▶ [REQUIREMENT]
Without the pictures, copy all of the data exactly.

▶ [DATA BELOW]
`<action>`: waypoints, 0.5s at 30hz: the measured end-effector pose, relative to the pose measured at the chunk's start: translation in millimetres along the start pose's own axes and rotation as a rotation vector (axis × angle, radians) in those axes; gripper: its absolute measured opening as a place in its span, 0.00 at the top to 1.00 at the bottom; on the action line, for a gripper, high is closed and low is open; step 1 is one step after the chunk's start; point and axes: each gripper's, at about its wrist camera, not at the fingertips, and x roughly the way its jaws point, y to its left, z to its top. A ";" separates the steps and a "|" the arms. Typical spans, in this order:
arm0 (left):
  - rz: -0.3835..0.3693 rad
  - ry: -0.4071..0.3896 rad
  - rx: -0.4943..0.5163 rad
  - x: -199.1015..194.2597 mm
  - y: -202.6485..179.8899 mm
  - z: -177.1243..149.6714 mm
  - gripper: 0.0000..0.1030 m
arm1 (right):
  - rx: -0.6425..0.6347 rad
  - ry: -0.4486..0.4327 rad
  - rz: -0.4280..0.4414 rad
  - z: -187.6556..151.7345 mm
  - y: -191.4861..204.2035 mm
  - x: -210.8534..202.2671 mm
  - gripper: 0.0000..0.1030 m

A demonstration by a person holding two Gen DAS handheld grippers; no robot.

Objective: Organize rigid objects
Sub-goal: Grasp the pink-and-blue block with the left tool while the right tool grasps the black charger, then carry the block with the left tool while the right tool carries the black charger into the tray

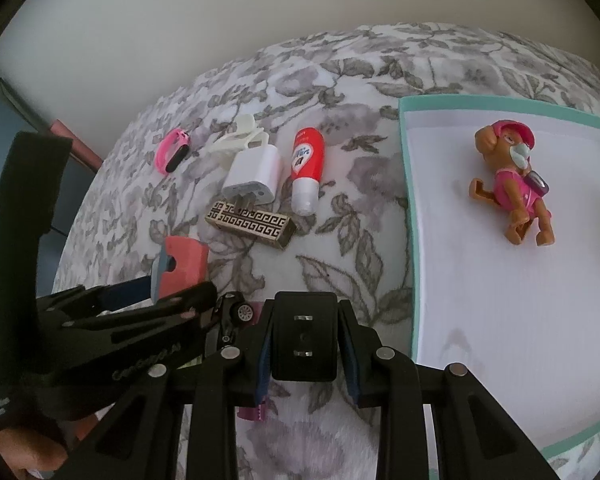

▶ [REPLY]
`<action>`: waypoints, 0.5s at 30hz: the measured end-effector pose, relative to the pose measured at the chunk's start: translation in millimetres along the start pose's own axes and rotation as a rotation vector (axis × angle, radians) in those axes; gripper: its absolute measured opening as a place in its span, 0.00 at the top to 1.00 at the bottom; on the action line, for a gripper, high is closed and low is open; step 1 is one step after the chunk's start; point and axes: each gripper's, at about its wrist camera, not at the fingertips, and x roughly the way its jaws point, y to its left, z to its top. A ";" separates the steps and a "|" the arms. Typical spans, in this order:
arm0 (left):
  - rz: -0.3835..0.3693 rad
  - ry: -0.4071..0.3896 rad
  - rx: -0.4943..0.5163 rad
  - x: -199.1015..194.2597 mm
  - y: -202.6485..179.8899 mm
  - z: -177.1243..149.6714 mm
  - gripper: 0.0000..0.1030 m
arm1 (right):
  - rx: -0.6425..0.6347 rad
  - ry: -0.4486..0.4327 rad
  - rz: -0.4280..0.4414 rad
  - z: -187.6556..151.7345 mm
  - y: -191.4861..204.2035 mm
  - x: -210.8534..202.2671 mm
  - gripper: 0.0000..0.1030 m

A demonstration by a person holding two Gen DAS handheld grippers; no robot.

Objective: Organize rigid objects
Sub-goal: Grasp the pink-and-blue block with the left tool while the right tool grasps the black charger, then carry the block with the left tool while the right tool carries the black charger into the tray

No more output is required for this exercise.